WHAT YOU WILL DO:
From the material below, copy every line in which the word "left" occurs.

SUPPLIED DATA:
^^^^^^^^

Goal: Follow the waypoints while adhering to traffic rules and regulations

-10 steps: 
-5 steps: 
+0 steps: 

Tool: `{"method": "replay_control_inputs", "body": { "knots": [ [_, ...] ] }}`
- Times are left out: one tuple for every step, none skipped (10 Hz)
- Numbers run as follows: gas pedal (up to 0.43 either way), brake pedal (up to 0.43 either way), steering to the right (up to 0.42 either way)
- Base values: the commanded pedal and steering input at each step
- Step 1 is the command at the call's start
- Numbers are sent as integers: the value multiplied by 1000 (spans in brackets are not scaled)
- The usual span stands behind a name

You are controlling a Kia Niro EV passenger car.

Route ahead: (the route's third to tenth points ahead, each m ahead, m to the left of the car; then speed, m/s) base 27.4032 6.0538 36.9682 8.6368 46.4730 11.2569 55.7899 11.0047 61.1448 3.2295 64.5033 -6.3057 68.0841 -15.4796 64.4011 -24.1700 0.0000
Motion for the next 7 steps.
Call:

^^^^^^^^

EXERCISE ANSWER:
- Times are left out: one tuple for every step, none skipped (10 Hz)
Route ahead: (the route's third to tenth points ahead, each m ahead, m to the left of the car; then speed, m/s) base 27.4032 6.0538 36.9682 8.6368 46.4730 11.2569 55.7899 11.0047 61.1448 3.2295 64.5033 -6.3057 68.0841 -15.4796 64.4011 -24.1700 0.0000

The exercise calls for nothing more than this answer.